* **Data**:
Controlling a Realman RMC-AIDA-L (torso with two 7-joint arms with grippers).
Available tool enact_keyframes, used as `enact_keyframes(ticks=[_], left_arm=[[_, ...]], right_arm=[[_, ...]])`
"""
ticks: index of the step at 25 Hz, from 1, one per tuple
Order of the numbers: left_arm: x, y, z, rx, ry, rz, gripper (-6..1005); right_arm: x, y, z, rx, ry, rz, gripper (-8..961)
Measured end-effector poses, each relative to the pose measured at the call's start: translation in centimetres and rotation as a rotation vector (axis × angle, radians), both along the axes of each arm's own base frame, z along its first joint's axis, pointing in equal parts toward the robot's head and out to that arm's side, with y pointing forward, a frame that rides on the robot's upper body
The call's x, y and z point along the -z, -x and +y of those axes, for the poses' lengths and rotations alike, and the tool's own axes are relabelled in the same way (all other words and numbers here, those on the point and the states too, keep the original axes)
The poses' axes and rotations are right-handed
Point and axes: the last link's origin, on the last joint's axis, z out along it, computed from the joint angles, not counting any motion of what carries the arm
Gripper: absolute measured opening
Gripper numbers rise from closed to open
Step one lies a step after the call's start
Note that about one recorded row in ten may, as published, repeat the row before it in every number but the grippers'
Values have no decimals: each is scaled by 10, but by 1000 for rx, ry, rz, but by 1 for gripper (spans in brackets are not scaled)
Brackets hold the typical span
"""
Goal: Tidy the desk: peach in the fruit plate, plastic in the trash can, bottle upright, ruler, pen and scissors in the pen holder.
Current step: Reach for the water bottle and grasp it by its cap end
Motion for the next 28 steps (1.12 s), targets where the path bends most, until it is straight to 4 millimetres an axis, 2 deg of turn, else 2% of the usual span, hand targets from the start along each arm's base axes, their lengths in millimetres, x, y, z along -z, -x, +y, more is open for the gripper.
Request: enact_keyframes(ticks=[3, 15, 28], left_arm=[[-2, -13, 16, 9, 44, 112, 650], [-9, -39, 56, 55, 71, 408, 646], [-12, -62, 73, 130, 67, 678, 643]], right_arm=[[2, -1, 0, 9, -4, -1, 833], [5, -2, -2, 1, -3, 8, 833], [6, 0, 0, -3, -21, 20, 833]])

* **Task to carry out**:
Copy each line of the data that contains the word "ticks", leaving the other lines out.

* **The answer**:
Available tool enact_keyframes, used as `enact_keyframes(ticks=[_], left_arm=[[_, ...]], right_arm=[[_, ...]])`
ticks: index of the step at 25 Hz, from 1, one per tuple
Request: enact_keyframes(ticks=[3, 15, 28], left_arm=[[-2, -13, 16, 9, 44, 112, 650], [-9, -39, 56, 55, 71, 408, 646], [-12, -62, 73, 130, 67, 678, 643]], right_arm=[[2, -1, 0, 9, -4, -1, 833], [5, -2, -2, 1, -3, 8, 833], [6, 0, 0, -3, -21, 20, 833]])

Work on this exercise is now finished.